BROOKE GLADSTONE: So you came in with attitude and you went out with attitude. How did your attitude change?
TED RALL:Well I-- I'm not going to lie. I was scared to death. I was with -- in a convoy with 45 journalists total, 3 of whom were killed, so 42 of us came back. And really from the moment that I entered the country to the second that I left on the barge with the coffin of one of the 3 who were killed, I was terrified. And in that respect my attitude did change to one of utter humility. At the same time I also found myself becoming incredibly more cynical than I already was before I left in that I expected, for instance, some mistaken bombings of-- of, of civilian targets when in fact there was wholesale carpet bombing of entire cities and districts that had been firmly in Northern Alliance hands for weeks, and in my view the, the United States and its allies were more interested in leveling Afghanistan completely than in running any kind of sort of precision war as Rumsfeld would have us believe. And at the same time I was kind of disgusted with the local Afghans for viewing us as walking money bags and trying to rob us and, and kill us for our money, simply because, because we had it when we were there-- we were the only people who were going to be their advocates and tell the truth for them, and there was -- just nothing was like I expected it.
BROOKE GLADSTONE: How did you translate these experiences into your cartoons?
TED RALL:It's hard to convey how going to a place and doing research translates itself to cartoon form. Some people e-mailed me and said you know I couldn't tell from your cartoons that you'd actually been there. Other people said they could, and I sort of know it, because I have a - a real true sense of what - at least my part of Afghanistan looked like at a certain point in time. And one of the great criticisms I have of political cartoonists in general is that we tend to just read the paper and react to the headlines and then spew off an opinion, so generally I don't do a lot of foreign affairs cartooning, because you know what -- I never went to Kosovo. I've never even been to the Balkans. So what do I know about it? All I know is what's being reported which is doubtlessly being spun.
BROOKE GLADSTONE: What has the reaction been in general to your work post-Afghanistan?

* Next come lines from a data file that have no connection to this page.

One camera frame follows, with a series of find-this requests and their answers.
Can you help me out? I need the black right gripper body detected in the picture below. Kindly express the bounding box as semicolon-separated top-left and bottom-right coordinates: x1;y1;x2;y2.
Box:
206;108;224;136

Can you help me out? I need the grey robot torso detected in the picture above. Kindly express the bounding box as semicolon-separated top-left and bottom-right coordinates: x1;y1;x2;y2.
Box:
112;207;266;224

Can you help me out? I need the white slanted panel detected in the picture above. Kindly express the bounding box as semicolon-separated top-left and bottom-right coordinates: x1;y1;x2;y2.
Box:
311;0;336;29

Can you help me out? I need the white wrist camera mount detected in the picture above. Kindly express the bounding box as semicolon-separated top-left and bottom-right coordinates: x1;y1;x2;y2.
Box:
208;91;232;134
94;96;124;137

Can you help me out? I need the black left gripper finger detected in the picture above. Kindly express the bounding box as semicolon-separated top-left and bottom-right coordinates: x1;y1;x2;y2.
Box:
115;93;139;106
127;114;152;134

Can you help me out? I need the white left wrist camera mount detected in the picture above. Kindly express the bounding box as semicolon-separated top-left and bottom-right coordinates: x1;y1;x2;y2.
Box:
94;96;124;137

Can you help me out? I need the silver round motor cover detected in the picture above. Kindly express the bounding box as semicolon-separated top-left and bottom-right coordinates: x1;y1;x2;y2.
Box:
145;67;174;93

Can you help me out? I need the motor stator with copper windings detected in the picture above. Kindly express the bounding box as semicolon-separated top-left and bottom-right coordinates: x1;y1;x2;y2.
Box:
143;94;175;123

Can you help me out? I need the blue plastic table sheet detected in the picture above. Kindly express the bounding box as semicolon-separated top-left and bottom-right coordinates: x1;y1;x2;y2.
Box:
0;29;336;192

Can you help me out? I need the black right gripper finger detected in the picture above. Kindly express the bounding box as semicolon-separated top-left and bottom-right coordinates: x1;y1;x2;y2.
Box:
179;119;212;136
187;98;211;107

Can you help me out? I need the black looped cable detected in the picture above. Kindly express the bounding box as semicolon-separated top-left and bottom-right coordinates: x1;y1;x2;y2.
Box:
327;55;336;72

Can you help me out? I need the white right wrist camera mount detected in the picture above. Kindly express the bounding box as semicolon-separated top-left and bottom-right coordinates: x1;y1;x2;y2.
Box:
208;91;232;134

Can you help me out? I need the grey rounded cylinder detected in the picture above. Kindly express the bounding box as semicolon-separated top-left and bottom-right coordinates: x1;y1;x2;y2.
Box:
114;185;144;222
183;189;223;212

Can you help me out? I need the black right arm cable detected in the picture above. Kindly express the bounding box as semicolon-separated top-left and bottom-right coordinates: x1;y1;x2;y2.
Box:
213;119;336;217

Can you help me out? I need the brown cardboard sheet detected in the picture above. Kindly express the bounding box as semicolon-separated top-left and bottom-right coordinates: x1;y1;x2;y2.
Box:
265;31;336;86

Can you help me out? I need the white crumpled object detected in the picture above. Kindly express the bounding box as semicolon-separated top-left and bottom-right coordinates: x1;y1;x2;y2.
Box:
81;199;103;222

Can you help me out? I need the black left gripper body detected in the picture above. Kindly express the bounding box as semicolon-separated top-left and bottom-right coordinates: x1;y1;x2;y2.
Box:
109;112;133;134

TED RALL:Of course I've been catching a lot of abuse since September 11th for being so-called quote/unquote "un-American," which of course means left of center.

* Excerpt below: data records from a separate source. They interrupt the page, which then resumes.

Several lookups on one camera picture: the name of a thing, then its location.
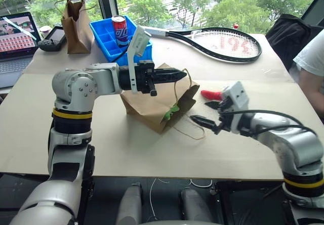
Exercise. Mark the grey rounded shape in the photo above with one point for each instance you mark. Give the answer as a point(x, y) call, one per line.
point(130, 204)
point(196, 206)

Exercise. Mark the black window frame post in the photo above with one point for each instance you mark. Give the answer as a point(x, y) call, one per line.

BROOKE GLADSTONE: But no big change?
TED RALL:It's-- Well you know what? The change is probably-- is - isn't really that noticeable to me for a couple of reasons. First of all I'm not on staff at any papers. I'm, I'm, I'm a syndicated cartoonist, so no one editor can ever fire me. And in essence I don't get a lot of pressure from my subscribers because the papers who buy my cartoons know that I was always an ornery, cantankerous pain in the butt for the ten years that I've been selling them my cartoons. They buy my cartoons because I offer a different point of view from mainstream political cartoons. They expected a different point of view and they got it, so the big difference has been to be demonized by major media outlets like The New Republic and the Wall Street Journal. Also what's interesting is that the people who are opposed to my coverage seem to have taken a different tack than they used to. In the past it was really common to write a pa-- a letter to the editor of a paper and say okay, I'm going to cancel my subscription. I can't stand this, this guy's cartoon. Now they write to the advertisers of that newspaper and ask them to pull their product placements from the newspaper unless the newspaper cancels my cartoon. They've become savvier but also they're really into silencing people's voices, and also I've, I've - have to say I've never had - collected such an awesome array of death threats.
BROOKE GLADSTONE: Syndicated cartoonist Ted Rall. You can find a link to his cartoons on our web site at onthemedia.org.